Suppose you have a two countries in which the number of apples produced is getting closer and close to each other, but the number of oranges is going all over the place. Paradox?
Let’s say you start at A and do one zig and one zag down the diagonal and arrive exactly at C, then you would have traveled along the perimeter or 2s.
Now lets say you do two zigs and two zags down the diagonal, since a zig is the same length as a zag, what you have done is formed two right triangles along the diagonal. The sum of the two new hypotenuses must equal the length of the original hypotenuse, namely sqrt(2)s. Using the Pythagorean Theorem we can say the sum of the two hypotenuses of the two new triangles must equal the original hypotenuse in this manner (let “a” equal one zig or one zag):
2a^2 + 2a^2 = (sqrt(2)s)^2
or
a = s/sqrt(2).
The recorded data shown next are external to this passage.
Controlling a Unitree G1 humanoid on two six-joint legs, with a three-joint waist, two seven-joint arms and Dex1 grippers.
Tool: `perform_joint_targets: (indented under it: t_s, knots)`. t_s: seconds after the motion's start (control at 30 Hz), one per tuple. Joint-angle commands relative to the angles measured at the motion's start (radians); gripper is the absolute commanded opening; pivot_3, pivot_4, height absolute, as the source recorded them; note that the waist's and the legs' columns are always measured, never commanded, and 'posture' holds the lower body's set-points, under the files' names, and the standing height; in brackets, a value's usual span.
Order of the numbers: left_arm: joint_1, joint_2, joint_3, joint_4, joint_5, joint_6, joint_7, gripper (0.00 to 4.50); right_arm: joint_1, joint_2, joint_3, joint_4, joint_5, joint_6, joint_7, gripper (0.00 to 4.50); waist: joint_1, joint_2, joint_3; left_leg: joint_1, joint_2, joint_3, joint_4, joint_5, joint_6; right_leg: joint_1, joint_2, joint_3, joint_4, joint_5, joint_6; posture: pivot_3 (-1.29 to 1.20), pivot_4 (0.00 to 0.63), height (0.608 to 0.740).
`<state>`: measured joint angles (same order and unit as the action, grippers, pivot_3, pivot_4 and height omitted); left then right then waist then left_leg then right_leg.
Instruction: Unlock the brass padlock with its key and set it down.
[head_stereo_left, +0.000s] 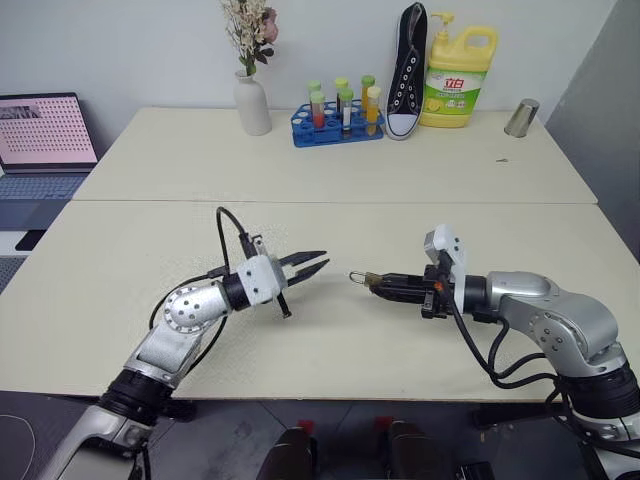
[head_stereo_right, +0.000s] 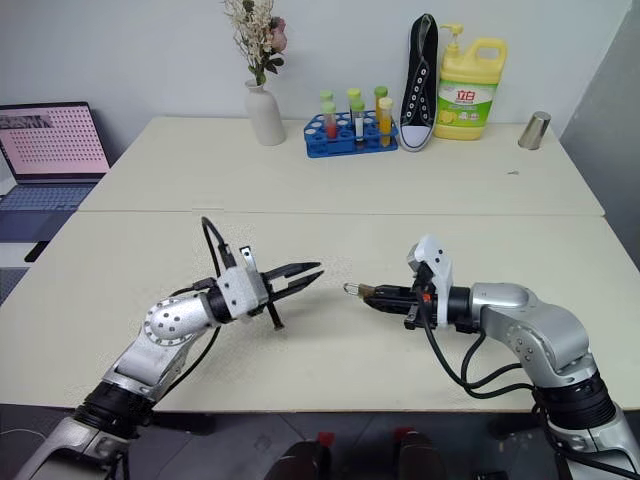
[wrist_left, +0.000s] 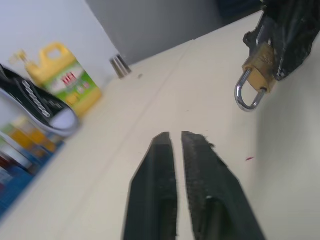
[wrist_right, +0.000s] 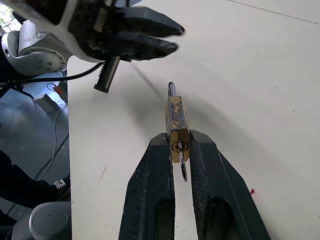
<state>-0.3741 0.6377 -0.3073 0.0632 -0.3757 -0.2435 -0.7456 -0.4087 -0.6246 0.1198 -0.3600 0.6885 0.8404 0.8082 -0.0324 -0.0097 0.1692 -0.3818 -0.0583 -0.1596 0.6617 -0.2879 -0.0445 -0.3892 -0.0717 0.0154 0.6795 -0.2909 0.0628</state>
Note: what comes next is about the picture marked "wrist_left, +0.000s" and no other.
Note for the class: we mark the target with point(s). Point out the silver metal post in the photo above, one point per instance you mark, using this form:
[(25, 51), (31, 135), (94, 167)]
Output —
[(120, 67)]

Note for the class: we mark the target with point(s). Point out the grey partition panel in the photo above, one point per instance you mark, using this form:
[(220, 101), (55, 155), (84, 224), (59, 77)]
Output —
[(160, 27)]

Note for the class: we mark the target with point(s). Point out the yellow detergent bottle green label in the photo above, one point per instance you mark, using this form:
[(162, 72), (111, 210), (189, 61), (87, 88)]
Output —
[(67, 77)]

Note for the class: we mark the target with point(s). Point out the black and white sneaker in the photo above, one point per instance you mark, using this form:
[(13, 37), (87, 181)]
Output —
[(37, 100)]

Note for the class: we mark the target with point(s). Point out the blue printed cardboard box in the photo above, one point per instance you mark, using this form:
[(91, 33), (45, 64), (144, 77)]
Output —
[(20, 160)]

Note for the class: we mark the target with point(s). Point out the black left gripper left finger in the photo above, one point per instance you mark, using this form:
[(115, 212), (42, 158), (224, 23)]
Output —
[(150, 195)]

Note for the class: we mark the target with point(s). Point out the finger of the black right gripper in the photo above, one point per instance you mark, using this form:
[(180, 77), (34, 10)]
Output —
[(296, 37), (253, 37)]

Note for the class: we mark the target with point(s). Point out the brass padlock with steel shackle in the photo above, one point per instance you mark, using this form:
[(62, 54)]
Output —
[(261, 67)]

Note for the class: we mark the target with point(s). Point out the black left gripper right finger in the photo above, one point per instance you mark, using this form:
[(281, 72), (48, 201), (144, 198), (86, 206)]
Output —
[(212, 195)]

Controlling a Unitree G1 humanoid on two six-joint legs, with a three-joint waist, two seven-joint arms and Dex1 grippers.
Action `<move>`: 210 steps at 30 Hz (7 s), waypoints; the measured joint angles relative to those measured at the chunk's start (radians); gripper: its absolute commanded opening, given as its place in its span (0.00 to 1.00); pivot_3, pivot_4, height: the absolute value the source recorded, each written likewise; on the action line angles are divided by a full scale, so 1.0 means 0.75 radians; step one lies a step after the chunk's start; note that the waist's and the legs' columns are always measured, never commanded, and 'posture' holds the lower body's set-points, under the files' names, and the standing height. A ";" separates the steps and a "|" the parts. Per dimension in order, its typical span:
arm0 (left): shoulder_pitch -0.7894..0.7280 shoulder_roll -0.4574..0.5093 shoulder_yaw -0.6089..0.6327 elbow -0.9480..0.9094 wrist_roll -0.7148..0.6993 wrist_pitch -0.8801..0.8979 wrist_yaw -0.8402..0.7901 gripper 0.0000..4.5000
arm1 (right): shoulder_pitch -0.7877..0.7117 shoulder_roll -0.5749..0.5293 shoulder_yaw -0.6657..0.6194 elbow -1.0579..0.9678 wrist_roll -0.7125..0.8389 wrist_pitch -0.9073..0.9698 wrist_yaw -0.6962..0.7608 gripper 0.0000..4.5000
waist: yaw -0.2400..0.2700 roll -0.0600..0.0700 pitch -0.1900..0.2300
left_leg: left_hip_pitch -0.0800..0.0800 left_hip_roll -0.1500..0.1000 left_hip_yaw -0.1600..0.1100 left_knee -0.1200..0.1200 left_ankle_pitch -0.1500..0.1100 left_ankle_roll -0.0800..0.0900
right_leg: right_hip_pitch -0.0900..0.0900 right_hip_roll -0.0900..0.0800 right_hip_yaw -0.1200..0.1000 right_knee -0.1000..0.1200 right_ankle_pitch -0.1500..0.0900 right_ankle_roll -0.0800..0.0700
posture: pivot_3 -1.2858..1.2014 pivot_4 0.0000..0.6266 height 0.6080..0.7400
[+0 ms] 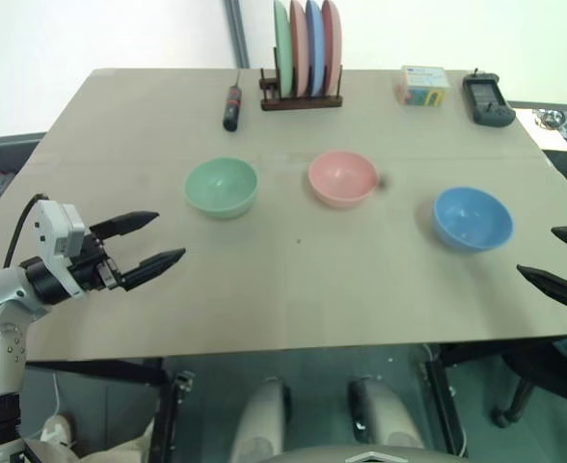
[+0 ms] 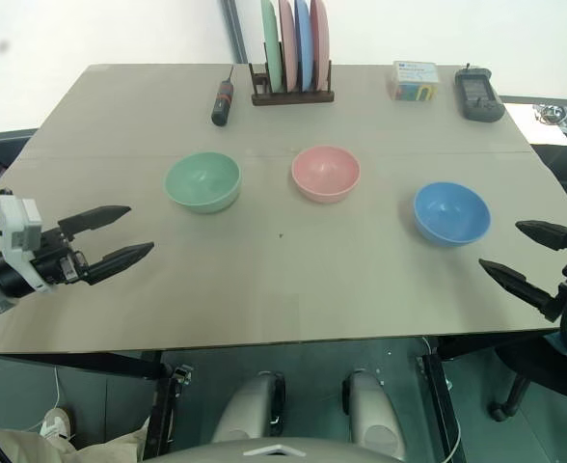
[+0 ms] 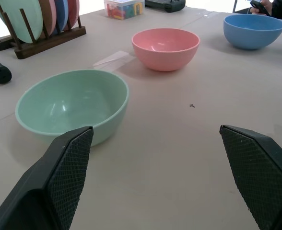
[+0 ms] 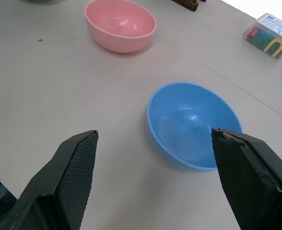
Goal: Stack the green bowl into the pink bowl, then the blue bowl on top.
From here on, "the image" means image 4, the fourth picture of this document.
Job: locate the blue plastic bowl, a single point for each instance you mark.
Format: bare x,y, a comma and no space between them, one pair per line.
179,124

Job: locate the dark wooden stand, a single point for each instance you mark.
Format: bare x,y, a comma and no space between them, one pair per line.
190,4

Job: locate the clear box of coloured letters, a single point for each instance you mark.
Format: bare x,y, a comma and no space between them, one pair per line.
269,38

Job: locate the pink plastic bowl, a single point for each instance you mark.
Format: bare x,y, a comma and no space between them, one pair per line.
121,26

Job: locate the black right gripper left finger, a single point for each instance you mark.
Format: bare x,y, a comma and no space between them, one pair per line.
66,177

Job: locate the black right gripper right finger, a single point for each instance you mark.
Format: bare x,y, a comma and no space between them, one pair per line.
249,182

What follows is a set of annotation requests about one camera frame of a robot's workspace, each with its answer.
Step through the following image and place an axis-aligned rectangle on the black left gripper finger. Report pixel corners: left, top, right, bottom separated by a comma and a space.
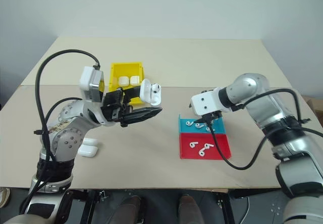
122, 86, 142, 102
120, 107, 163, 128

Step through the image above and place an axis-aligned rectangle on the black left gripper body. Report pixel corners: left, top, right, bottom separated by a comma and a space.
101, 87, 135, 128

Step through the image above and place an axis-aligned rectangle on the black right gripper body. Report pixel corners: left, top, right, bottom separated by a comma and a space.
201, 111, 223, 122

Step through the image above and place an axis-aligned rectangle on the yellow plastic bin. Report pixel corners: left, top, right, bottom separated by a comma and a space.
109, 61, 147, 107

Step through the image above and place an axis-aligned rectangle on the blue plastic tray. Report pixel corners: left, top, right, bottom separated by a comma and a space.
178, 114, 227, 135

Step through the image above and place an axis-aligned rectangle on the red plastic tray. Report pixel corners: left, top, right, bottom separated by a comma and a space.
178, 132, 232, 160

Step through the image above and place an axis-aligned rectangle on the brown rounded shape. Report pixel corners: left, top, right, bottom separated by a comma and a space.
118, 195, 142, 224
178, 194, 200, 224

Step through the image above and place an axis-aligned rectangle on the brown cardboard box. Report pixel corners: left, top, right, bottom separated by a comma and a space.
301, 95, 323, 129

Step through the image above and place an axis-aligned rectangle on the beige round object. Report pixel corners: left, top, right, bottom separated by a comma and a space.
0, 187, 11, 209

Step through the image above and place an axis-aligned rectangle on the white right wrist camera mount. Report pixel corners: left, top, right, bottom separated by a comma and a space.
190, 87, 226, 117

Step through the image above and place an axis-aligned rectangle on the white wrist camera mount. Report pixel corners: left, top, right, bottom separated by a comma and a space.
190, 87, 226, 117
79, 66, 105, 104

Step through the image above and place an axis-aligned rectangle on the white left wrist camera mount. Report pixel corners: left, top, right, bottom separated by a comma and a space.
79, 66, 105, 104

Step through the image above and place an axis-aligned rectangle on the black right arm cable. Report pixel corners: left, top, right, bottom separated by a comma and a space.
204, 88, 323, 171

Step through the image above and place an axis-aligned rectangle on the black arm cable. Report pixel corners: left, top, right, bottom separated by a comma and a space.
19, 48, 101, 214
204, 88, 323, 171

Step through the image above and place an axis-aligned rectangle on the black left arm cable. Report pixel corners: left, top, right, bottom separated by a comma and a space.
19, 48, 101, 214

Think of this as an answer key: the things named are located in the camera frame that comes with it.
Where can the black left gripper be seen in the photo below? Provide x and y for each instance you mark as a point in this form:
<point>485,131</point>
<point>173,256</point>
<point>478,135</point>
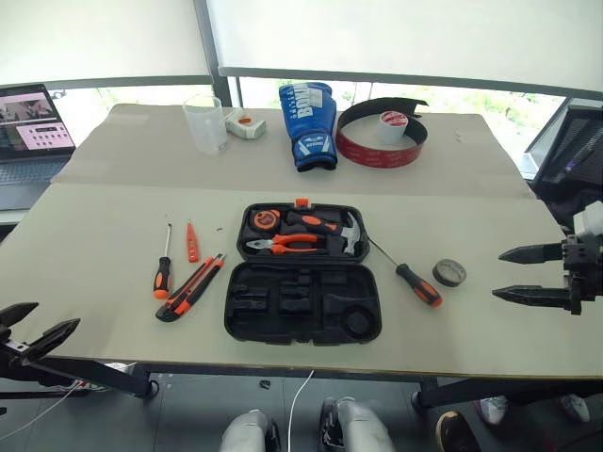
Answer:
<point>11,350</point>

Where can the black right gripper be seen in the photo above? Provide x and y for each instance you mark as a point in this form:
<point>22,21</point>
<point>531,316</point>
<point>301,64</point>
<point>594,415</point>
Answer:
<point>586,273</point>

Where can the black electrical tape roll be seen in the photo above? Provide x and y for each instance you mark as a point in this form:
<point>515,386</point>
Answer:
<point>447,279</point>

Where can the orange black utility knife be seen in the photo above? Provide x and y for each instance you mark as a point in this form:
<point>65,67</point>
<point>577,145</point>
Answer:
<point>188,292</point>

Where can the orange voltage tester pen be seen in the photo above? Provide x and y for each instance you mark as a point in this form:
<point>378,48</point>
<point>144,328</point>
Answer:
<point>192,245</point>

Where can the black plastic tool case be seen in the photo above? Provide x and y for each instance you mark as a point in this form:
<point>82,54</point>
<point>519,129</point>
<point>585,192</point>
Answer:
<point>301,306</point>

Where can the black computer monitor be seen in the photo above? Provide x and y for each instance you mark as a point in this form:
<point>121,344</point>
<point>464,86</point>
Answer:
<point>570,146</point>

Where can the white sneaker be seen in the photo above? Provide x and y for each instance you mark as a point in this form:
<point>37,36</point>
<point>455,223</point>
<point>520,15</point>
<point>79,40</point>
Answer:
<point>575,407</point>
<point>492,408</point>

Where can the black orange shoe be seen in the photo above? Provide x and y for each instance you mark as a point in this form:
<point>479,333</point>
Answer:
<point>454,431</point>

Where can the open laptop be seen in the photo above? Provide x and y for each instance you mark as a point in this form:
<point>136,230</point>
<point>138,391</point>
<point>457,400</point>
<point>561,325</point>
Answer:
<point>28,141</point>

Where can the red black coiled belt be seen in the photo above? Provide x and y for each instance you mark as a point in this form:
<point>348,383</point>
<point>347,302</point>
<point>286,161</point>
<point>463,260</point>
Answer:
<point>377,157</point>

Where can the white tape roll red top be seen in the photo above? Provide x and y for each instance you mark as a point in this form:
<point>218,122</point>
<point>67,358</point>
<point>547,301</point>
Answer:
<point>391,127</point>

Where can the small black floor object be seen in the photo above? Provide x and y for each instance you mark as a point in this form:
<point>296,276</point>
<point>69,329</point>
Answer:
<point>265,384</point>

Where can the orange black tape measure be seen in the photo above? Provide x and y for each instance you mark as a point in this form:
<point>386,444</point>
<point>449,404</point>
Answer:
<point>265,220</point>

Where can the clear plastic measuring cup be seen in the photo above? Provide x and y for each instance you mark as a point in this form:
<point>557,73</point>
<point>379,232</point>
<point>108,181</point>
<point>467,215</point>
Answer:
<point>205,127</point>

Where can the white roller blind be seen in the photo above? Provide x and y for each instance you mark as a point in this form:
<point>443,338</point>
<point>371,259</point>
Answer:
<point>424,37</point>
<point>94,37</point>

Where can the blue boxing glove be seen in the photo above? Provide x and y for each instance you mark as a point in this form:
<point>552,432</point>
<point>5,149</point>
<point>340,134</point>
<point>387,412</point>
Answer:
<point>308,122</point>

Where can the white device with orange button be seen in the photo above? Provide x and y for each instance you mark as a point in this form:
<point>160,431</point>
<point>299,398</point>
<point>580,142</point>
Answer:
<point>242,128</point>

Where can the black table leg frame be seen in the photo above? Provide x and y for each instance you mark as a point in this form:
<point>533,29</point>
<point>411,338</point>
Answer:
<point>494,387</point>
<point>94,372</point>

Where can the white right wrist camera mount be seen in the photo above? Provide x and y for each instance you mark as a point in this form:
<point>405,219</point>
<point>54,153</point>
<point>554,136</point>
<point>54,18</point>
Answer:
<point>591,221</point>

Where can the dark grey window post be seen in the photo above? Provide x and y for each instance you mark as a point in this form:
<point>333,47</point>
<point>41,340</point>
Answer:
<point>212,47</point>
So the total distance traveled is 4a or 4(s/sqrt(2)) or 2s * sqrt(2) which is actually more than 2s.
For 3 zig-zags it would be
2a^2 + 2a^2 + 2a^2 = (sqrt(2)s)^2
or
a = s/sqrt(3) so 6a is 3s * sqrt(3) which is more than your two zig-zag journey of 2s sqrt(2).
Then in general, the more zig-zags your take along the diagonal, the further you will travel. If you do N zigs-zags, you travel 2s * sqrt(N).
Taking zillions of zig-zags isn’t going to get you closer to sqrt(2)s, the more zig-zags, the further you travel.
Any errors with this argument? Comments and luke warm flames welcome.
[QUOTE]
*Originally posted by ccwaterback *
**Then in general, the more zig-zags your take along the diagonal, the further you will travel. If you do N zigs-zags, you travel 2s * sqrt(N).
[QUOTE]
2s * sqrt(N) should be Ns * sqrt(N)
Yeah, pretty much everything.
Just think about it. Say each side of the square is 2 units long. The diagonal is 2*sqrt(2) units long. We want to get from the top left to the bottom right corner, so we zig one unit to the right, zag one unit down, zig one unit to the right, zag one unit down (so length of zig=length of zag=1 unit).
Your equation:
2a^2 + 2a^2 = (sqrt(2)s)^2
(a=1, s=2)
now becomes:
2 + 2 = 8
I’d say that’s a problem. Your other equations have the same basic problem.
Think about it some more. It really is quite trivial if you bother to do that.